> **Work instructions**
When the line containing "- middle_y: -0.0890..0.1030" appears in the data below, begin copying there and stop only after the line containing "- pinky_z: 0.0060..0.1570".

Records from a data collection
========================================

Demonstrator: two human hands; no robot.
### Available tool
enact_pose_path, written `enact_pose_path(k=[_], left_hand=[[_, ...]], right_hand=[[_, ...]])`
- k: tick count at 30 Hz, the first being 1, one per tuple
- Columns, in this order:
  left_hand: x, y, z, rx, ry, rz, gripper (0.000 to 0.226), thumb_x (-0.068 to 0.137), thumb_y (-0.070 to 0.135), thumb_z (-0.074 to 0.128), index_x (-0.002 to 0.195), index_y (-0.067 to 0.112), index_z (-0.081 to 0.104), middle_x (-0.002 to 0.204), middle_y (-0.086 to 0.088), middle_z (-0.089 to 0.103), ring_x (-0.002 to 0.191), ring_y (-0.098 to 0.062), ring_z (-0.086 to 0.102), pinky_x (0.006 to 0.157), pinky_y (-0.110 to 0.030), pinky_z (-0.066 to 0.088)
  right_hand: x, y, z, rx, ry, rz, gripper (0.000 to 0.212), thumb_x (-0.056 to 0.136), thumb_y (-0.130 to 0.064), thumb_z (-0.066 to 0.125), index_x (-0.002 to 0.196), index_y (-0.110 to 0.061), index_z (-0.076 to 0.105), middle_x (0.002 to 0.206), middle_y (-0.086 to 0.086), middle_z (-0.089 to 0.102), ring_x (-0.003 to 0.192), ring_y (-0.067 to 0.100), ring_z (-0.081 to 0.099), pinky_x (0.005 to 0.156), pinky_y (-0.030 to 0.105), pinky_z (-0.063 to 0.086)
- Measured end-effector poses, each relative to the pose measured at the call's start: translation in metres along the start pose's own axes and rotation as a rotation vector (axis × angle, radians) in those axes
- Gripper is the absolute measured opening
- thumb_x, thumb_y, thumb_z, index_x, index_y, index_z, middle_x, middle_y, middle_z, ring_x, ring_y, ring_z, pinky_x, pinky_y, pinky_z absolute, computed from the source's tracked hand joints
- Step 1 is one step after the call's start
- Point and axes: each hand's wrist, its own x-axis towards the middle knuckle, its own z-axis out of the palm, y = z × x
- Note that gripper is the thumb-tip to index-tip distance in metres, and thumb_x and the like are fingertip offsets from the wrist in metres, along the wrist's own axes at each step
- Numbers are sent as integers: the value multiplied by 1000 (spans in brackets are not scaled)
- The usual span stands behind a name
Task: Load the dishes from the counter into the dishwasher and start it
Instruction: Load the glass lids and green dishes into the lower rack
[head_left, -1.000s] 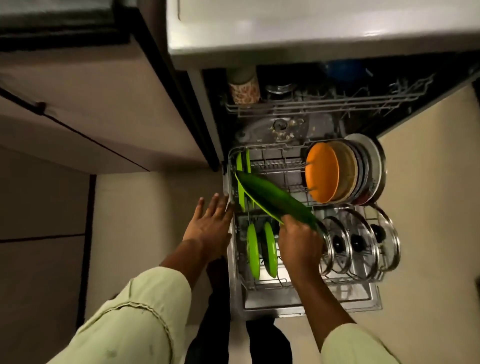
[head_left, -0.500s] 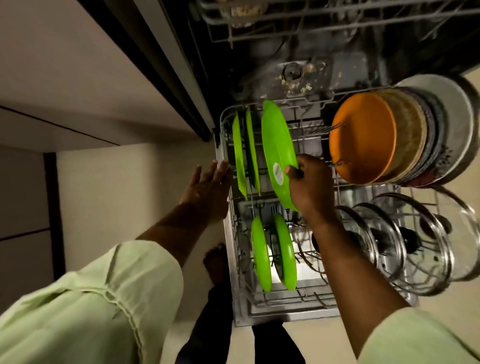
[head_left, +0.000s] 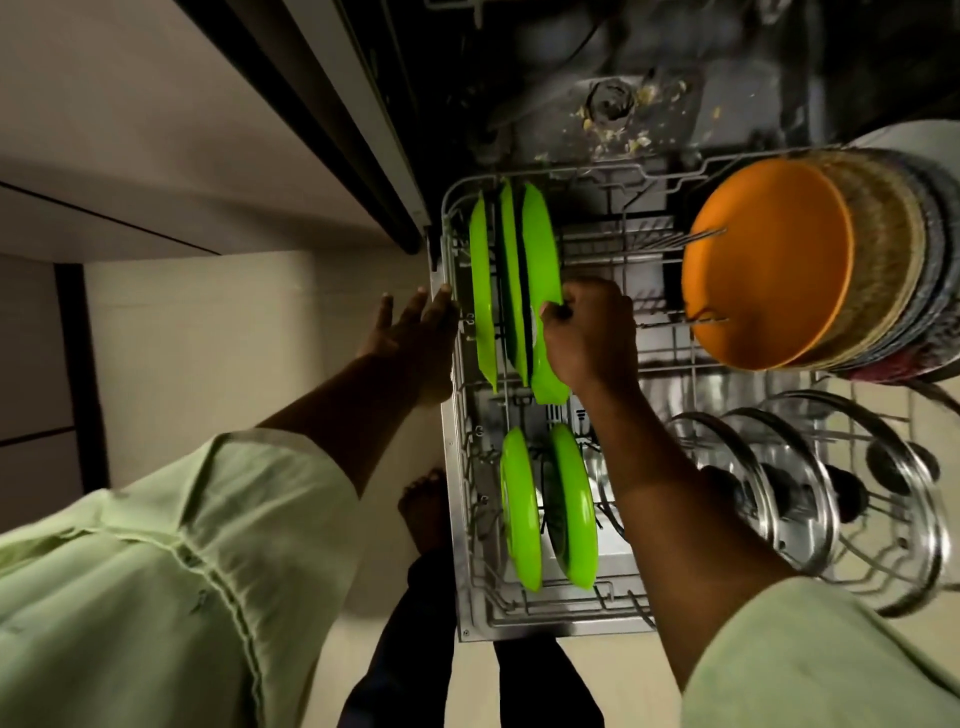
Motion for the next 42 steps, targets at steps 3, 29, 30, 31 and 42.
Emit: enact_pose_path(k=[3, 29, 30, 31, 42], left_hand=[[3, 0, -3, 19, -32, 10, 94, 94, 33, 56, 157, 13, -12, 163, -10, -20, 151, -29, -12, 119, -54, -6], [10, -4, -16, 133, -119, 56, 95, 96, 57, 46, 157, 12, -11, 163, -13, -18, 151, -30, -11, 121, -57, -4], [10, -5, -16, 132, -118, 58, 95, 96, 57, 46, 157, 12, -12, 163, -13, -18, 151, -30, -11, 121, -57, -3], [10, -5, -16, 128, -118, 58, 95, 96, 57, 46, 157, 12, -12, 163, -12, -18, 151, -30, -11, 121, -57, -3], [-13, 0, 7, 27, 126, 3, 85, 98, 44, 46, 157, 23, -11, 164, -9, -16, 152, -32, -6, 120, -58, -3]], right_hand=[[-1, 7, 6, -23, -6, 13, 52, 93, -15, 60, 58, -25, 23, 58, -10, 27, 64, 14, 39, 46, 24, 16], [16, 6, 33, 169, -75, -17, 25, 104, -23, 45, 103, -11, 67, 86, 5, 67, 78, 18, 58, 58, 19, 34], [16, 7, 32, 172, -98, -24, 26, 105, -24, 42, 103, -14, 66, 82, 0, 62, 74, 14, 54, 54, 16, 32], [16, 9, 30, 169, -114, -23, 28, 106, -24, 39, 107, -13, 65, 83, -2, 59, 72, 10, 51, 53, 14, 31], [-29, 24, 4, -24, -83, 8, 46, 105, -30, 40, 145, -8, 41, 135, 15, 57, 123, 32, 53, 90, 31, 42]])
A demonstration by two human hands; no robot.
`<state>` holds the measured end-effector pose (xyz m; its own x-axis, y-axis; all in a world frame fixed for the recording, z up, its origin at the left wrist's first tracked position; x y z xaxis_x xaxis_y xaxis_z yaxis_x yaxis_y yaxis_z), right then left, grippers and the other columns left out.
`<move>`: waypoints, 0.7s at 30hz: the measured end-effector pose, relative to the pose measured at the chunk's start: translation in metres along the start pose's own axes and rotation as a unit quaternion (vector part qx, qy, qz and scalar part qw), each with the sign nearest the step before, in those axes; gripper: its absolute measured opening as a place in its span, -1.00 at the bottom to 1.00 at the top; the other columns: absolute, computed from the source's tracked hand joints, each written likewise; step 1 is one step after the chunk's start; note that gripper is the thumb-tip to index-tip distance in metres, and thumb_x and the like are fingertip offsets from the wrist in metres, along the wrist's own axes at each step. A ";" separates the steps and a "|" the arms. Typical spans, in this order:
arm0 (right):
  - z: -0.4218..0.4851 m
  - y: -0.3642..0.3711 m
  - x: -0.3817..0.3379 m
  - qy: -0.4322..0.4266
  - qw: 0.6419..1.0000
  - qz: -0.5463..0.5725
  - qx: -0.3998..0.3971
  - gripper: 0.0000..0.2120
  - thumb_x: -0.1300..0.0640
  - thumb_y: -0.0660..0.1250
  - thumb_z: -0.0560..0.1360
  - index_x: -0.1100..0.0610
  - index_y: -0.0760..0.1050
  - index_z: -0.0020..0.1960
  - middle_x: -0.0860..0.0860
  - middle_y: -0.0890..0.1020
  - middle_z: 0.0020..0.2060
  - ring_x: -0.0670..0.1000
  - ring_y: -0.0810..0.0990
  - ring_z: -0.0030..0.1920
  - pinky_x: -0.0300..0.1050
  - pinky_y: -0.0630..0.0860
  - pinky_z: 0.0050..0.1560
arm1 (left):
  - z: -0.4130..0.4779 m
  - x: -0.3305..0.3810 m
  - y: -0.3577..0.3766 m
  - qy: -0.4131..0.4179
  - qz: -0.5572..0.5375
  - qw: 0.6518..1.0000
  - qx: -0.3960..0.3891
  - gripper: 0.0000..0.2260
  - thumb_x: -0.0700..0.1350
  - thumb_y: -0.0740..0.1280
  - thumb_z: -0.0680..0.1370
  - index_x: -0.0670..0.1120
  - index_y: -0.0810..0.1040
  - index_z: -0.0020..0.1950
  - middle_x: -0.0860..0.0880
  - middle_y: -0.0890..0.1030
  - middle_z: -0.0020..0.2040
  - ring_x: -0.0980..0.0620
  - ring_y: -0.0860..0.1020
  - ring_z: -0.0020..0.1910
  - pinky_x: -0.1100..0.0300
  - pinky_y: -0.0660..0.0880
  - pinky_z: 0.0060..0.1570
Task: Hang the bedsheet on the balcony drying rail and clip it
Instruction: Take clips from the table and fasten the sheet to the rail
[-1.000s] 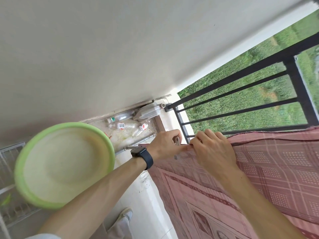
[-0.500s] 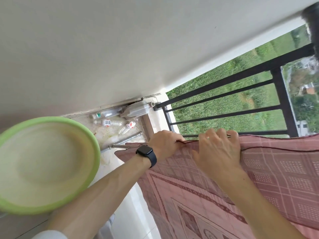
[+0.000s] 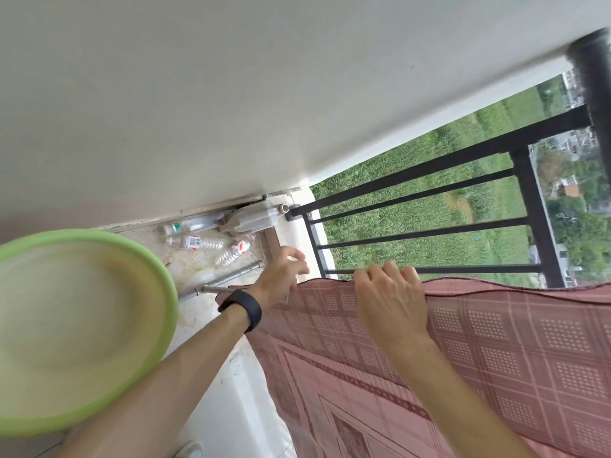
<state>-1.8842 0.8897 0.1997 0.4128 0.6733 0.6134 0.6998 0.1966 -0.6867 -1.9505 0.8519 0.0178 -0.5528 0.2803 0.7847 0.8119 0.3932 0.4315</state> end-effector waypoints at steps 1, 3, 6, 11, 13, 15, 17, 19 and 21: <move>0.000 0.001 -0.001 -0.008 1.000 -0.006 0.002 -0.89 0.26 0.45 0.43 0.14 0.62 -0.05 0.04 0.70 -0.14 0.06 0.63 -0.10 0.11 0.53 0.13 | 0.000 -0.010 -0.009 -0.034 -0.044 0.998 -0.001 -0.66 -0.01 0.33 0.36 -0.01 0.45 0.11 -0.10 0.54 0.02 0.01 0.50 -0.24 0.03 0.49 0.01; 0.003 0.001 -0.004 -0.030 0.999 -0.009 0.012 -0.89 0.25 0.37 0.50 0.15 0.59 0.02 0.05 0.69 -0.06 0.06 0.62 -0.04 0.09 0.52 0.18 | -0.003 -0.014 -0.020 -0.017 0.027 0.999 -0.018 -0.59 -0.05 0.34 0.35 0.04 0.48 0.20 -0.06 0.54 0.14 0.01 0.54 -0.08 0.13 0.49 -0.01; 0.004 -0.004 -0.007 -0.067 0.997 -0.012 0.025 -0.88 0.27 0.31 0.51 0.14 0.58 0.01 0.04 0.67 -0.08 0.04 0.58 -0.07 0.05 0.52 0.11 | 0.001 -0.007 -0.010 0.070 0.276 0.955 -0.080 -0.46 -0.13 0.37 0.46 0.12 0.41 0.44 0.07 0.45 0.39 0.05 0.46 0.29 0.19 0.42 0.22; -0.005 -0.008 -0.014 -0.133 0.990 -0.005 0.034 -0.89 0.25 0.31 0.45 0.14 0.59 -0.08 0.04 0.67 -0.17 0.05 0.58 -0.16 0.06 0.55 0.00 | 0.011 -0.004 0.013 0.161 0.473 0.862 -0.091 -0.65 -0.06 0.20 0.61 0.25 0.52 0.33 0.15 0.56 0.33 0.04 0.51 0.29 0.15 0.47 0.18; -0.006 -0.008 -0.016 -0.147 0.989 -0.004 0.023 -0.84 0.25 0.25 0.46 0.14 0.59 -0.07 0.04 0.66 -0.17 0.06 0.58 -0.15 0.07 0.54 -0.01 | 0.013 -0.002 0.019 0.180 0.515 0.834 -0.082 -0.71 -0.06 0.17 0.62 0.21 0.62 0.19 0.09 0.68 0.12 -0.02 0.61 0.07 0.09 0.55 -0.03; -0.005 -0.008 -0.014 -0.143 0.990 -0.001 0.009 -0.82 0.23 0.22 0.49 0.13 0.58 -0.02 0.03 0.66 -0.12 0.05 0.57 -0.11 0.06 0.52 0.07 | 0.016 0.000 0.019 0.191 0.539 0.818 -0.056 -0.75 -0.01 0.16 0.64 0.12 0.63 0.11 0.01 0.69 -0.01 -0.05 0.61 -0.06 0.11 0.52 -0.16; -0.004 -0.003 -0.011 -0.114 0.993 0.009 -0.025 -0.85 0.17 0.22 0.55 0.09 0.54 0.06 -0.01 0.64 -0.04 0.03 0.55 -0.02 0.06 0.44 0.18 | 0.018 -0.001 0.020 0.212 0.558 0.802 -0.040 -0.76 0.02 0.14 0.65 0.09 0.62 0.09 0.00 0.68 -0.06 -0.05 0.60 -0.12 0.16 0.41 -0.25; 0.002 0.004 -0.015 -0.069 0.996 0.012 -0.056 -0.82 0.08 0.19 0.59 0.07 0.49 0.14 -0.02 0.60 0.06 0.05 0.52 0.09 0.10 0.35 0.26 | 0.017 -0.003 0.019 0.225 0.559 0.798 -0.020 -0.78 -0.01 0.15 0.65 0.09 0.60 0.09 0.02 0.67 -0.07 -0.05 0.61 -0.14 0.19 0.32 -0.27; 0.013 0.018 -0.025 -0.027 0.995 0.011 -0.099 -0.73 0.00 0.18 0.60 0.07 0.47 0.22 0.02 0.55 0.16 0.10 0.47 0.22 0.16 0.27 0.32 | 0.018 -0.004 0.017 0.237 0.553 0.799 0.016 -0.78 -0.03 0.17 0.62 0.06 0.63 0.03 0.02 0.68 -0.17 -0.09 0.63 -0.23 0.19 0.29 -0.31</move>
<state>-1.8898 0.8858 0.1666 0.4003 0.7146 0.5737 0.7942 0.0419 -0.6063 -1.9383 0.8730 0.0143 0.6384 0.1119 0.7615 0.7449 0.1593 -0.6479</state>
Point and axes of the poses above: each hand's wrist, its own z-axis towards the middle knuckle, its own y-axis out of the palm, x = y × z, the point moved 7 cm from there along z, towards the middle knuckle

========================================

> **Solution to this exercise**
  - middle_y: -0.0890..0.1030
  - middle_z: -0.0020..0.2040
  - ring_x: -0.0980..0.0620
  - ring_y: -0.0860..0.1020
  - ring_z: -0.0020..0.1910
  - pinky_x: -0.1100..0.0300
  - pinky_y: -0.0660..0.0880
  - pinky_z: 0.0060..0.1570

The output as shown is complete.